Here, we have $f\left( x \right) = {\left( {ab} \right)^x}\log ab - {a^x}\log a - {b^x}\log b$ and $g\left( x \right) = 2x$
Now we can take the derivatives.
$\Rightarrow f'\left( x \right) = \dfrac{d}{{dx}}\left[ {{{\left( {ab} \right)}^x}\log ab - {a^x}\log a - {b^x}\log b} \right]$
We know that $\dfrac{d}{{dx}}{a^x} = {a^x}\log a$ . So, we get
$\Rightarrow f'\left( x \right) = {\left( {ab} \right)^x}{\left( {\log ab} \right)^2} - {a^x}{\left( {\log a} \right)^2} - {b^x}{\left( {\log b} \right)^2}$
Similarly, we can write
$\Rightarrow g'\left( x \right) = 2$
So, the limit will become
$\Rightarrow L = \mathop {\lim }\limits_{x \to 0} \dfrac{{f'\left( x \right)}}{{g'\left( x \right)}}$
On substituting the values, we get
$\Rightarrow L = \mathop {\lim }\limits_{x \to 0} \dfrac{{{{\left( {ab} \right)}^x}{{\left( {\log ab} \right)}^2} - {a^x}{{\left( {\log a} \right)}^2} - {b^x}{{\left( {\log b} \right)}^2}}}{2}$
On applying the limits, we get
$\Rightarrow L = \dfrac{{{{\left( {ab} \right)}^0}{{\left( {\log ab} \right)}^2} - {a^0}{{\left( {\log a} \right)}^2} - {b^0}{{\left( {\log b} \right)}^2}}}{2}$
We know that ${a^0} = 1$ , so we get
$\Rightarrow L = \dfrac{{{{\left( {\log ab} \right)}^2} - {{\left( {\log a} \right)}^2} - {{\left( {\log b} \right)}^2}}}{2}$
We know that $\log ab = \log a + \log b$ , so we get
$\Rightarrow L = \dfrac{{{{\left( {\log a + \log b} \right)}^2} - {{\left( {\log a} \right)}^2} - {{\left( {\log b} \right)}^2}}}{2}$
On expanding the square using the identity ${\left( {x + y} \right)^2} = {x^2} + 2xy + {y^2}$ , we get
$\Rightarrow L = \dfrac{{{{\left( {\log a} \right)}^2} + {{\left( {\log b} \right)}^2} + 2\log a\log b - {{\left( {\log a} \right)}^2} - {{\left( {\log b} \right)}^2}}}{2}$
On simplification, we get
$\Rightarrow L = \dfrac{{2\log a\log b}}{2}$
On cancelling the common terms, we get
$\Rightarrow L = \log a\log b$
Therefore, the required limit is $\log a\log b$ .
**
So, the correct answer is option A.**

Note:
We can use only the L’ hospital’s rule when the limit is of the form $\dfrac{0}{0}$ or $\dfrac{\infty }{\infty }$ . We must identify the functions of numerator and denominator and find their derivative separately.
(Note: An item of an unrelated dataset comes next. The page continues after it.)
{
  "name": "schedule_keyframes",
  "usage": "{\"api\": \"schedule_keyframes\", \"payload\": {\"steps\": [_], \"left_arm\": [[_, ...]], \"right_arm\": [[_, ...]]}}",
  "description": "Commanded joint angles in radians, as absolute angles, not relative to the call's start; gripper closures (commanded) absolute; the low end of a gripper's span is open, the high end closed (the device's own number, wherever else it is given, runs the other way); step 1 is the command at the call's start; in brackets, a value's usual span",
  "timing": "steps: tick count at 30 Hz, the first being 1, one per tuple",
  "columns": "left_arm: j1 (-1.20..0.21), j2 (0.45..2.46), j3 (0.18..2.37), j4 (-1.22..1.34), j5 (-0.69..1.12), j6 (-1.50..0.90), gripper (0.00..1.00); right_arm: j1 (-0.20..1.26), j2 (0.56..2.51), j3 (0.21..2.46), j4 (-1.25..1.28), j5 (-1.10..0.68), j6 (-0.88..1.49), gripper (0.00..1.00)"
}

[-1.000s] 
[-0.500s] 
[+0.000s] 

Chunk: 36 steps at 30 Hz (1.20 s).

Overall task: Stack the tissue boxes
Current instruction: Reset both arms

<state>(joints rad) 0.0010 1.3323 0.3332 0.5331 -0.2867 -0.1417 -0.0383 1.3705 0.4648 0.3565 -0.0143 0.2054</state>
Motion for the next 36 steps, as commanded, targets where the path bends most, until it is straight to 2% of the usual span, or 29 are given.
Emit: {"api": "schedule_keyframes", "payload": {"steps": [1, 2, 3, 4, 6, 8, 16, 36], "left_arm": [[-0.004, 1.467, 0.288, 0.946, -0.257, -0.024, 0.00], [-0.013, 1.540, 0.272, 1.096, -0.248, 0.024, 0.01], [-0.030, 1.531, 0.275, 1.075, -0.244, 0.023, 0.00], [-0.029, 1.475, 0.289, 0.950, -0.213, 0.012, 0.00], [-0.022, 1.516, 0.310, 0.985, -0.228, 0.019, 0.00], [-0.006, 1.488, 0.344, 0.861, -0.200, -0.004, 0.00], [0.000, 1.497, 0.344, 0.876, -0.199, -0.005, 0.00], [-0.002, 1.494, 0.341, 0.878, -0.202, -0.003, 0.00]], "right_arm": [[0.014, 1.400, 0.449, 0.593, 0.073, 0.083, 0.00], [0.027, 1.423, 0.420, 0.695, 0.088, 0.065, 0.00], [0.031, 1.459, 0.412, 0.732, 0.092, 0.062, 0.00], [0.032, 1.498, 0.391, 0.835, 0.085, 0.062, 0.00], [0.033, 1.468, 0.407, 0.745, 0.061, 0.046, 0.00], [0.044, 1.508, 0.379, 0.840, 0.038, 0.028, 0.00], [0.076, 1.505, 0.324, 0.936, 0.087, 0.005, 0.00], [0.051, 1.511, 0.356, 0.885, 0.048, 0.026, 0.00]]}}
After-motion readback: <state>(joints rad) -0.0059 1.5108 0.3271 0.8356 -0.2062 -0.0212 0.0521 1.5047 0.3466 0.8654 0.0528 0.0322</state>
We cannot expand the log of the sum of 2 numbers as the sum of their logarithms. We must use brackets wherever needed to avoid errors. We cannot take the ${2^{nd}}$ derivative directly. We must check the limit after taking the ${1^{st}}$ derivative before taking the ${2^{nd}}$ derivative.